Alte und Kranke dürfen im Sommer nicht vergessen werden

Rom, (ZENIT.org) Maike Sternberg-Schmitz | 144 klicks

In einer Videobotschaft an die Patienten der römischen Gemelli-Klinik entschuldigte sich Papst Franziskus für die ausgesprochen kurzfristige Absage seines für den vergangenen 27. Juni geplanten Besuches anlässlich des 50jährigen Bestehens der berühmten Klinik in Rom.

In dem Video sagte er an die Patienten gewandt, auch er sei nur ein Mensch und nicht Herr seines Lebens, so dass er nicht immer über sich selbst verfügen könne. Der Mensch müsse seine Schwachheit anerkennen und akzeptieren. Er appellierte, gemeinsam mit ihm das Vertrauen zu kultivieren, dass allein in Gott die Stärke liege. Er habe den ganzen Tag an starken Kopfschmerzen gelitten, die jedoch nicht vorbei gegangen seien. Als kurz vor der Abfahrt in die Klinik, als bereits viele Mitarbeiter schon dort gewesen seien, noch Übelkeit hinzu gekommen sei, habe er sich gezwungen gesehen, auf den Besuch zu verzichten.

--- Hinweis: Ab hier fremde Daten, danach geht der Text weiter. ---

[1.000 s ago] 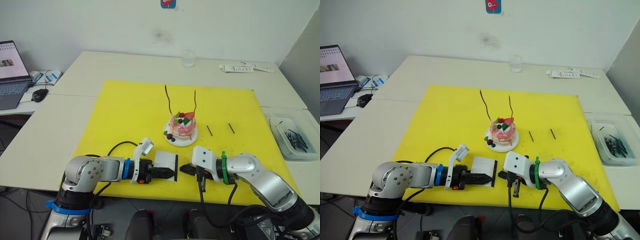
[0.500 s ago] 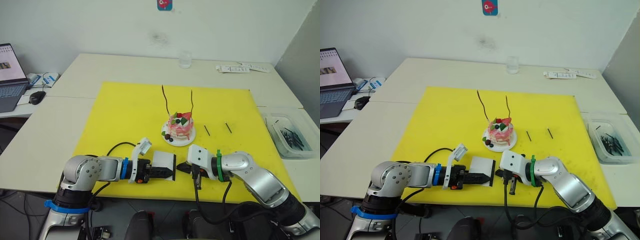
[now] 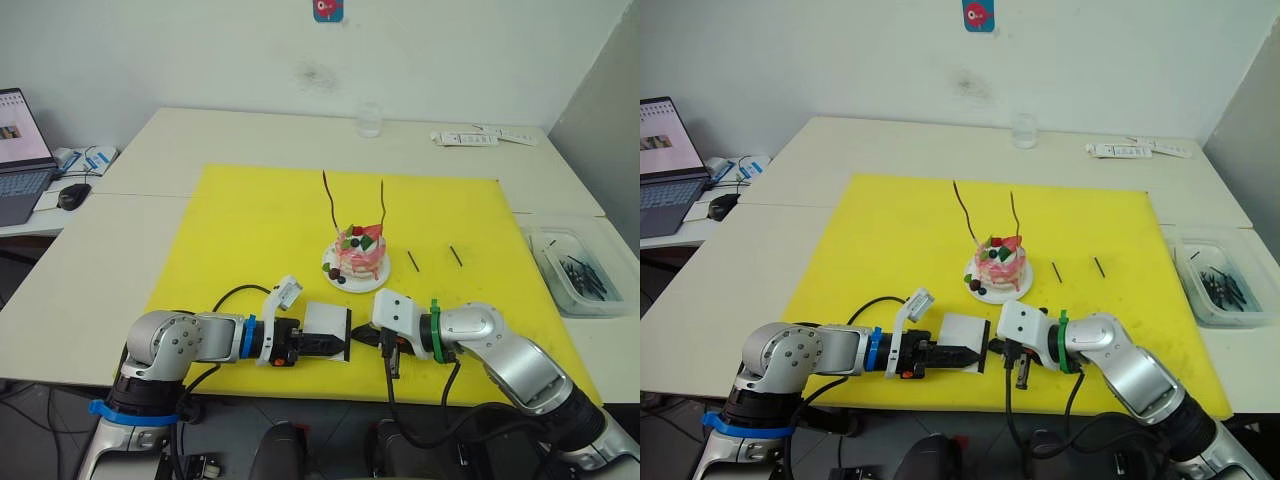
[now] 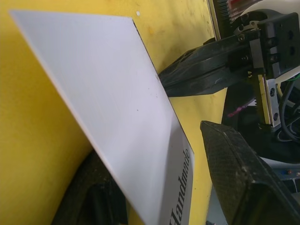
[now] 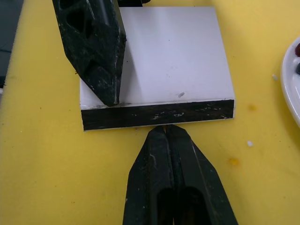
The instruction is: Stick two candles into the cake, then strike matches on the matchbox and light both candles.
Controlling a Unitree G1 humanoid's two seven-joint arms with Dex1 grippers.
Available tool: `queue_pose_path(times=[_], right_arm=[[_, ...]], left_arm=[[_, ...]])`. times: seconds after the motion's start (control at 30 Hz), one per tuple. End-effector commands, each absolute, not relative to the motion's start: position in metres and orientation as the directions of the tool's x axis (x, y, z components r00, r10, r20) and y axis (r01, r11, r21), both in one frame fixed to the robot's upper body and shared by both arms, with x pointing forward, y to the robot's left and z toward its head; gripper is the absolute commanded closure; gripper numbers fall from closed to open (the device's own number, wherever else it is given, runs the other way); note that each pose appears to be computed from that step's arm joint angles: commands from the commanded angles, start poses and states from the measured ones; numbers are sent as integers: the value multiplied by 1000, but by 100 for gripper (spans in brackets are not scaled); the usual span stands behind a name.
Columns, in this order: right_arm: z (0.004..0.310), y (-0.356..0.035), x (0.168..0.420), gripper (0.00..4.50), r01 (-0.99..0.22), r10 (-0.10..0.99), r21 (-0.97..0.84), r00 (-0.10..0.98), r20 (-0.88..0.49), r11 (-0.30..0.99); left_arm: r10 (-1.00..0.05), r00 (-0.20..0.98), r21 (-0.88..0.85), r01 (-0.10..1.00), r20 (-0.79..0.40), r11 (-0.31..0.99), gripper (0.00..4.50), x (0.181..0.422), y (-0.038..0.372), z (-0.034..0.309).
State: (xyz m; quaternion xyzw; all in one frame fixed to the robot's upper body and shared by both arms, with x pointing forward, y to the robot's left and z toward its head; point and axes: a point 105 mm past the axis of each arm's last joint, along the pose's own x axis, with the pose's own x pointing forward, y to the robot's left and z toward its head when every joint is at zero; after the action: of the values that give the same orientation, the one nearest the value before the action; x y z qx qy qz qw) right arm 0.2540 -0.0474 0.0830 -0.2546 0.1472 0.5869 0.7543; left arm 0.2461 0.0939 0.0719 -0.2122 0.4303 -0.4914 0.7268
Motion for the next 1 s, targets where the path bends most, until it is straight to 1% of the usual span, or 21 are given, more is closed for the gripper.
queue_pose_path(times=[0.03,0.43,0.53,0.73,0.77,0.9,1.0], right_arm=[[92,-44,254,450,-956,830,-237,269,-489,171],[92,-43,254,450,-956,830,-236,270,-489,172],[92,-43,254,450,-956,829,-236,272,-489,174],[91,-42,252,450,-957,830,-232,268,-490,172],[91,-42,252,450,-958,830,-231,267,-490,172],[92,-42,252,450,-956,829,-235,274,-488,177],[93,-44,256,450,-948,821,-243,303,-483,207]], left_arm=[[-845,126,-734,440,-519,517,193,237,105,45],[-843,129,-732,440,-522,520,193,237,106,44],[-841,132,-731,436,-525,525,250,237,106,43],[-830,131,-721,433,-543,540,428,236,106,38],[-829,131,-720,434,-544,541,448,236,106,38],[-828,134,-718,436,-544,542,448,236,106,37],[-830,141,-717,439,-540,541,448,237,106,39]])
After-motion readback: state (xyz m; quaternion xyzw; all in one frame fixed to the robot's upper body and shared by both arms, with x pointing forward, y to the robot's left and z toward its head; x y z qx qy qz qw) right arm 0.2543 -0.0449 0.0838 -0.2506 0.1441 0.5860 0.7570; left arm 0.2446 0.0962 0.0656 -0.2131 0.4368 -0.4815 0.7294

In seiner Botschaft verwies er auf die Armen und Kranken, für die der Sommer eine schwierige Zeit sei. Auf der einen Seite würden viele in den Urlaub fahren, um sich zu erholen, auf der anderen Seite litten die Alten und Kranken unter mehr Einsamkeit. Hinzu komme eine Erschwernis besonders in Großstädten nach entsprechender Pflege. Er appellierte, diese Menschen während des Sommers nicht zu vergessen.